DEUDA PÚBLICA

El coste del en­deu­da­miento de España se re­dujo en 1.281 mi­llones el pa­sado año

Sánchez endeuda a España en 75.000 millones más al año, pero a coste negativo, de momento

El in­terés medio de la deuda de 2021 fue de -0,04 pun­tos, por la po­lí­tica del BCE

El Papel de la deuda
Equilibrios en la deuda.

España ha su­frido los em­bates de la crisis del co­ro­na­vi­rus, pero su nave fi­nan­ciera na­vega con viento de cola. La crisis sa­ni­taria ha su­puesto un in­cre­mento del en­deu­da­miento na­cional de 75.138 mi­llones de euros el pa­sado año, con unas emi­siones de deuda de 264.312 mi­llones de eu­ros. Sin em­bargo, este for­mi­dable es­fuerzo lo ha po­dido rea­lizar el Gobierno a un coste ne­ga­tivo, por pri­mera vez en la his­to­ria.

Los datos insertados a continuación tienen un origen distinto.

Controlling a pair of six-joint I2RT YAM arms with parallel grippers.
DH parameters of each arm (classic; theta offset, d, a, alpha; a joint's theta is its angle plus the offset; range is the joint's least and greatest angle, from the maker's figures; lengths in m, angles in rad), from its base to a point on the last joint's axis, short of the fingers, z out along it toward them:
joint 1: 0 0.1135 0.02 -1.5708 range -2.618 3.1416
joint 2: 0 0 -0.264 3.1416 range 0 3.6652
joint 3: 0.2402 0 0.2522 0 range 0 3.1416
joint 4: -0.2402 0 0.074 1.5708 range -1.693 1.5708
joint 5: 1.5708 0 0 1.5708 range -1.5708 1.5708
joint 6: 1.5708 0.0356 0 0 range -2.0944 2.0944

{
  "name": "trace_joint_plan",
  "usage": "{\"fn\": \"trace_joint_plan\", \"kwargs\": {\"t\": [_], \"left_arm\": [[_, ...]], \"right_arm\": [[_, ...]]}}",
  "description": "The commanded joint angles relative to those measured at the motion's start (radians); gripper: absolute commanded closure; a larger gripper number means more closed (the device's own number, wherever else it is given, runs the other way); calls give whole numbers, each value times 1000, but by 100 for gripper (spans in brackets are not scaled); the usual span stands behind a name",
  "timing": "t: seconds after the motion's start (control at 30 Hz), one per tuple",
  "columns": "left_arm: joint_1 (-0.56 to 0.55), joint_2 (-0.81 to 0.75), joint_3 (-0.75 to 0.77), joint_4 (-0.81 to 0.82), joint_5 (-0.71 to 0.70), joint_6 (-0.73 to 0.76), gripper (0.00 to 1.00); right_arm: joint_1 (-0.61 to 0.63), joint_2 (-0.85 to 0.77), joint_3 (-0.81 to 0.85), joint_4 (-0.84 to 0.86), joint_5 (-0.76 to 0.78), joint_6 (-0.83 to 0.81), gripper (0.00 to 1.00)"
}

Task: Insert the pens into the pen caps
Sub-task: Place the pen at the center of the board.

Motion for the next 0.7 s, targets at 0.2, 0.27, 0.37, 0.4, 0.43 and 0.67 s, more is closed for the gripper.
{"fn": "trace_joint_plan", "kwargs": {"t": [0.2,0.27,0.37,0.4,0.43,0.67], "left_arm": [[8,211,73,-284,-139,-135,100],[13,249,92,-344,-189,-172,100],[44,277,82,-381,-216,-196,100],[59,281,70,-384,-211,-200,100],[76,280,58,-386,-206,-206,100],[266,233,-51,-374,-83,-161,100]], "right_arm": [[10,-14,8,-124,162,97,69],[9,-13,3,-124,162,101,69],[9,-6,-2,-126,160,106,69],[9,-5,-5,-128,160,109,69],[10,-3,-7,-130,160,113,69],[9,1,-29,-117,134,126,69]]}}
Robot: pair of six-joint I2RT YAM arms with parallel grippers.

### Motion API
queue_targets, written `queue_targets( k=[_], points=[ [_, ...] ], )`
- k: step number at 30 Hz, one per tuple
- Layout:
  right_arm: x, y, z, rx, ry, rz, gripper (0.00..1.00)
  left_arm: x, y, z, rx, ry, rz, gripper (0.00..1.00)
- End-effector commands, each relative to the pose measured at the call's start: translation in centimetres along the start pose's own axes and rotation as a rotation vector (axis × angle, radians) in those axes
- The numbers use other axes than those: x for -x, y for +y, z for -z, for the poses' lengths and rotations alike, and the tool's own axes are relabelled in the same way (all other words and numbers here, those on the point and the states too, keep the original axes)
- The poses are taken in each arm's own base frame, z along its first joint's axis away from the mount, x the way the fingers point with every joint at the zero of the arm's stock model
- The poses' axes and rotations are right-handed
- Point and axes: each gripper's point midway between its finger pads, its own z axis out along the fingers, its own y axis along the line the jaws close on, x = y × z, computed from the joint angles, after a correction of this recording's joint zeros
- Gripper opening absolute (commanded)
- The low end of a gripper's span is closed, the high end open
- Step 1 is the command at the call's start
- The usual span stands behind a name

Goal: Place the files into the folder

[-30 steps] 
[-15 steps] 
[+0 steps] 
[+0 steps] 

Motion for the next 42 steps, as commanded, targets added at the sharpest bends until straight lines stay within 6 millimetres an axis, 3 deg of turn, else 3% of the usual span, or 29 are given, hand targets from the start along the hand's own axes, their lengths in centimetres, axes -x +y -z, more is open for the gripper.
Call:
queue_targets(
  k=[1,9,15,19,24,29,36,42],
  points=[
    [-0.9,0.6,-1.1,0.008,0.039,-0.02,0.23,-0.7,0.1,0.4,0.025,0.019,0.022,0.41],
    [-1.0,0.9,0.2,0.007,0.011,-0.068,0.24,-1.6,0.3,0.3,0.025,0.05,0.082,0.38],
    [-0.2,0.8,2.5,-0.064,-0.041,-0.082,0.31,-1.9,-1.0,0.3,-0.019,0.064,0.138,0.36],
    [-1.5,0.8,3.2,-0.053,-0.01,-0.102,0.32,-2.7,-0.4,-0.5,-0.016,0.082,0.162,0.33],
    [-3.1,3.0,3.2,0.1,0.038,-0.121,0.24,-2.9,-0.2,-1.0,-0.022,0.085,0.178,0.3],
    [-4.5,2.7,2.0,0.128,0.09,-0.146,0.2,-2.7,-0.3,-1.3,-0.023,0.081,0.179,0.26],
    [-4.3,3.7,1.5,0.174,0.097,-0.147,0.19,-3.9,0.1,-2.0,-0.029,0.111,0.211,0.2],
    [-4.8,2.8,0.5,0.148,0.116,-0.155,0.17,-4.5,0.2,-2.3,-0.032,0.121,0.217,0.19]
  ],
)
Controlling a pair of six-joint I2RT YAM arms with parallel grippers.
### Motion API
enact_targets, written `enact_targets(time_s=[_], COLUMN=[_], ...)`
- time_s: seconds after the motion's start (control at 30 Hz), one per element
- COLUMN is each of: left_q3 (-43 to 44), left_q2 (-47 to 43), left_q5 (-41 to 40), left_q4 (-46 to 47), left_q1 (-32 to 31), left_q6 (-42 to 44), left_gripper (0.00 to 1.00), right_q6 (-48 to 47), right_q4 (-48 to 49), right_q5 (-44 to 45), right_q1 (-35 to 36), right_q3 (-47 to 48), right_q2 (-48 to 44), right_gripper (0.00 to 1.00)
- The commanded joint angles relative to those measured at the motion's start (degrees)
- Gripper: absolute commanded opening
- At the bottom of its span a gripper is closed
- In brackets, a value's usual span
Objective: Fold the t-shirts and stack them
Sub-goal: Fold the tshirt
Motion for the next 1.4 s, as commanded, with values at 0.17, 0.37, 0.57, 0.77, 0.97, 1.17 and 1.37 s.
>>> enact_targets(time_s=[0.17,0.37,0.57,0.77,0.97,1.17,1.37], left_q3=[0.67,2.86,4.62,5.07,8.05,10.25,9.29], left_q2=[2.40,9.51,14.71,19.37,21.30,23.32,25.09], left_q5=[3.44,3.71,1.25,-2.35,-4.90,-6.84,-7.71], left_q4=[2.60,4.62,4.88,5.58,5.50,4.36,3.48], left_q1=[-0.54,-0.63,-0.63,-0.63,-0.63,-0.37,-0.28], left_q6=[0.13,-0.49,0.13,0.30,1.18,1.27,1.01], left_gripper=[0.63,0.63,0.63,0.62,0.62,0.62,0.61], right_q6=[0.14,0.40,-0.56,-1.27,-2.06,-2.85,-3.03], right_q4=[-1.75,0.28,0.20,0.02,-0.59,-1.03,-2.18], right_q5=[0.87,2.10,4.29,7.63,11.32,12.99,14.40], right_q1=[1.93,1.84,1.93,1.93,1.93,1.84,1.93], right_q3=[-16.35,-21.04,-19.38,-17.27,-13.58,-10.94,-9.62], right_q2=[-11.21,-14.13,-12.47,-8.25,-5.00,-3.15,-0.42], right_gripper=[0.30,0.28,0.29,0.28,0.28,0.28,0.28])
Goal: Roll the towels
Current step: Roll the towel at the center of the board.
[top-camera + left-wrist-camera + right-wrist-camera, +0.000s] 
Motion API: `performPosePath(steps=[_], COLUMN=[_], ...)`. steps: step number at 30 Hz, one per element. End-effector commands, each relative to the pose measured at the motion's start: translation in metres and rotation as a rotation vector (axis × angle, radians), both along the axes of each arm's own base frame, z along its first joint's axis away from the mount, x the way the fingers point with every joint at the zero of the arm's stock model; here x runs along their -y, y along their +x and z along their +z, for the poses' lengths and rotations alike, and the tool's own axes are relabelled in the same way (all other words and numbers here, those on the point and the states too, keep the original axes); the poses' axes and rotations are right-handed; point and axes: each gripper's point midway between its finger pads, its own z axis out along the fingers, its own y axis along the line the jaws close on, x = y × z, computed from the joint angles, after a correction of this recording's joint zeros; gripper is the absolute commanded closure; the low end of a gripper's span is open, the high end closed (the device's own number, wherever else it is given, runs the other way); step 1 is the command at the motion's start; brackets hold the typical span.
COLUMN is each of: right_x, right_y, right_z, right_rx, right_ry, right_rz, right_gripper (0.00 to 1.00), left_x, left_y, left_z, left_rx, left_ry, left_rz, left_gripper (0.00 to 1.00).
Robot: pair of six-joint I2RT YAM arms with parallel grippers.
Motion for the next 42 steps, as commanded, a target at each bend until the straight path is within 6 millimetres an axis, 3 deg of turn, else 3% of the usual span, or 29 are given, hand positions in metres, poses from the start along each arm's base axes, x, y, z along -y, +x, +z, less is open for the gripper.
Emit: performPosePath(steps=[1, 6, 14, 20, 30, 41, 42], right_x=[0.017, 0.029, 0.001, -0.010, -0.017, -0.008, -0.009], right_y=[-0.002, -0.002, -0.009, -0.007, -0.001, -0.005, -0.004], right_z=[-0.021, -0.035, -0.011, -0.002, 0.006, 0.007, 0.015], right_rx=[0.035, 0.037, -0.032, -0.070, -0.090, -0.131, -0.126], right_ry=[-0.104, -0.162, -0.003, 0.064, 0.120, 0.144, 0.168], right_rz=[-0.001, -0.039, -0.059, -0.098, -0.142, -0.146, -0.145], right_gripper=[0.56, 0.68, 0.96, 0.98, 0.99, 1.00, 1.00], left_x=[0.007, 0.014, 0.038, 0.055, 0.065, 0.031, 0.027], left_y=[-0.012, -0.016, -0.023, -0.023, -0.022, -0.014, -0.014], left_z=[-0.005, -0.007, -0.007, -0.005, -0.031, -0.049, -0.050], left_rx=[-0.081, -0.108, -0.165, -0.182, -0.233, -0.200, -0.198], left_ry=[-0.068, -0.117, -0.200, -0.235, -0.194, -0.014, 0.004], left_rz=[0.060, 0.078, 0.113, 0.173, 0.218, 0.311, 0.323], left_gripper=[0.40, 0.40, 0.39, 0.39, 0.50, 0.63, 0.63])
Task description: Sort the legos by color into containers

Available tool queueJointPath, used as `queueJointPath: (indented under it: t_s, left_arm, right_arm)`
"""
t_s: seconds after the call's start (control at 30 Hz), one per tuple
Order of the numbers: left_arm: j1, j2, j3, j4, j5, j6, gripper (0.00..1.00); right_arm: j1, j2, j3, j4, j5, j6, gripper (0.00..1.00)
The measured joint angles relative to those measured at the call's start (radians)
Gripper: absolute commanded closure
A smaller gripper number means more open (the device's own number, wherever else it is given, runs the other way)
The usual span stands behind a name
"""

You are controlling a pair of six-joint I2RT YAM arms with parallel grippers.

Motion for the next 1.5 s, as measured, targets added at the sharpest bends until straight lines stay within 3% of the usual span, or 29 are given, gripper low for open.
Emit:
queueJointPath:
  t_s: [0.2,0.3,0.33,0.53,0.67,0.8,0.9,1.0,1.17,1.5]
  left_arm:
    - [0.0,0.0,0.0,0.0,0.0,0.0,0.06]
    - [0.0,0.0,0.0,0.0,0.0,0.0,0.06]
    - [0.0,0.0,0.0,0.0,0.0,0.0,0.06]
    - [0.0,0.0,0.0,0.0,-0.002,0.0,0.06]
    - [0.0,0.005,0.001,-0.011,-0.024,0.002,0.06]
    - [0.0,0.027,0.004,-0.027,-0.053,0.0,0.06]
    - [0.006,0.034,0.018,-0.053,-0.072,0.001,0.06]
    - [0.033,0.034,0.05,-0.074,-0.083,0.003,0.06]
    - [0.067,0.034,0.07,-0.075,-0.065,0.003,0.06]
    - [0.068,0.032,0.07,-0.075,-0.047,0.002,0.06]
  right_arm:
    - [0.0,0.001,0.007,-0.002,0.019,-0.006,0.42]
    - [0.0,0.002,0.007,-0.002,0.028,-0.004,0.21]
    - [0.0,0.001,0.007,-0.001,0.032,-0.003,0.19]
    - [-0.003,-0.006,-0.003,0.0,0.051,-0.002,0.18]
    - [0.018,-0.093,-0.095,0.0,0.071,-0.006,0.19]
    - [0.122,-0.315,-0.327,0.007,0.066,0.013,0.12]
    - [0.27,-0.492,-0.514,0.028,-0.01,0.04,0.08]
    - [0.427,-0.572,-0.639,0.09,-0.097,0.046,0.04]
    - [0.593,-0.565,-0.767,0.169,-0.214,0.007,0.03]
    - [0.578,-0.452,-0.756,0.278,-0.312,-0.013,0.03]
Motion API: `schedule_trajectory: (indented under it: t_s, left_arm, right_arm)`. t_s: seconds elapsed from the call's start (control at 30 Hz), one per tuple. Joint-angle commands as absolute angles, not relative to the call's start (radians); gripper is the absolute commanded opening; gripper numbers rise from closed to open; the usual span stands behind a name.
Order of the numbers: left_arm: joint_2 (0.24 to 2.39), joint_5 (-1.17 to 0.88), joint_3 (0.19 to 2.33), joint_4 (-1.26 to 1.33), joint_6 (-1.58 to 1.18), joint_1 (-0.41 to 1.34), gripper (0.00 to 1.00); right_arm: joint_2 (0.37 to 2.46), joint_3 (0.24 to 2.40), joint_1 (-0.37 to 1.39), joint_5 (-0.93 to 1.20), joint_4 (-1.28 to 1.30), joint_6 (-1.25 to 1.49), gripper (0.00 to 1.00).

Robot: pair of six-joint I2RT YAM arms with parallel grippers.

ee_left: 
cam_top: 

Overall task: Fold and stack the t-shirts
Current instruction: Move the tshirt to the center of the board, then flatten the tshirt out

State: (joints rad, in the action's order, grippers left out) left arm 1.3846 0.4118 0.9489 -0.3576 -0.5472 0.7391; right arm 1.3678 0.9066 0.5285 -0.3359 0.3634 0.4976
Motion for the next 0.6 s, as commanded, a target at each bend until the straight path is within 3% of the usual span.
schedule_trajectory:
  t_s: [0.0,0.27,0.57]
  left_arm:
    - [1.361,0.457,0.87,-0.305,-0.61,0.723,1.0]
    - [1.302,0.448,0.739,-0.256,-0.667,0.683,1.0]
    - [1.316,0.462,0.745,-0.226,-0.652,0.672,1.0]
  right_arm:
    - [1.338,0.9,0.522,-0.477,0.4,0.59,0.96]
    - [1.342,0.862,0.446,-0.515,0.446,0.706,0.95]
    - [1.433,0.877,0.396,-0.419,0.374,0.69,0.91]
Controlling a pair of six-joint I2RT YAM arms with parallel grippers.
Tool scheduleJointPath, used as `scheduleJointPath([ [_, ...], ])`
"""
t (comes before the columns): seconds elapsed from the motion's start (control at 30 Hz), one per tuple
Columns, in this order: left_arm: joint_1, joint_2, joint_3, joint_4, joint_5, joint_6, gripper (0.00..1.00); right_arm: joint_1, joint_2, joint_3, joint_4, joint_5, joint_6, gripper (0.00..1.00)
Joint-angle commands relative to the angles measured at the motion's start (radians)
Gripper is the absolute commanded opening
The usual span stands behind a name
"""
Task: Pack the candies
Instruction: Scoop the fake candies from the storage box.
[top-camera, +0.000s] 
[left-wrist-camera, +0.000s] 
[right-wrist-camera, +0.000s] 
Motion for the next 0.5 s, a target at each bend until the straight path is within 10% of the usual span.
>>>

Las emisiones realizadas en 2021 se han lanzado a un interés medio negativo de 0,04 puntos, gracias a la política de dinero barato y casi ilimitado que aplicado el Banco Central Europeo (BCE), que ha llevado los tipos de interés a sus cotas más bajas nunca conocidas.

El Tesoro atravesó el pasado año uno de los momentos más delicados de la historia reciente de este departamento, al tener que financiar no sólo las necesidades sanitarias provocadas por el Covid-19, sino también la protección al empleo que afrontó España, con los expedientes de regulación temporal de empleo (Ertes). Este escenario acarreó un esfuerzo formidable, aunque los intereses a los que tuvo que hacer frente el Gobierno de Pedro Sánchez fueron incluso menor que el del ejercicio precedente.

“Más del 60% de la deuda emitida en 2021 se ha adjudicado a tipos negativos, lo que ha permitido reducir el coste medio de la deuda del Estado en circulación del 1,86% en 2020 hasta el 1,64% a cierre de 2021, alcanzándose así el mínimo histórico”, asegura la Dirección General del Tesoro. El departamento financiero del Estado añade que el pasado año se produjo un ahorro de 1.281 millones de euros respecto a 2020, en concepto de intereses de la deuda, gracias a esta política de apoyo por parte del BCE.

Larga vida a la deuda

El Tesoro ha ampliado la vida media de la cartera de deuda hasta los ocho años, lo que significa que cada año se producirá un menor volumen de vencimientos de deuda, que deben refinanciarse, como es lógico. En estos momentos, el plazo medio de amortización de los bonos y letras del Estado se ha incrementado hasta los ocho años.

“Se puede esperar una tendencia a la baja del coste de la deuda en circulación, incluso si se produjera cierto repunte de tipos, a medida que los bonos con cupones altos [tipos de interés] emitidos durante la pasada crisis financiera se amortizan y son sustituidos por bonos con cupones más bajos emitidos en la actualidad. Cuanto mayor sea la vida media de la cartera de deuda en circulación, mayor será la resiliencia ante eventuales incrementos futuros de los tipos de interés”, asegura el organismo público.

Este año, el Tesoro ha planteado una reducción de las emisiones de letras, bonos y obligaciones que va a realizar, desde los 264.312 millones del año pasado, hasta los 237.498 millones de 2022. Casi 27.000 millones menos.

La nueva deuda, lo que se conoce como emisión neta, está previsto que se sitúe en los 75.000 millones de euros, prácticamente en el mismo nivel que el año pasado, en que finalizó en los 75.138 millones.

“Gracias a los fondos europeos y el buen comportamiento de los ingresos tributarios, la emisión neta se ha reducido en un 25% desde los niveles anunciados en enero, evidenciando al mismo tiempo la prudencia con que se realizan estas estinaciones”, asegura Nadia Calviño, la vicepresidenta primera y ministra de Asuntos Económicos y Transformación Digital. En 2020, la emisión neta ascendió a 109.922 millones de euros y la previsión inicial del año pasado era de 100.000 millones, que al final se convirtieron en esos 75.138 millones ya mencionados.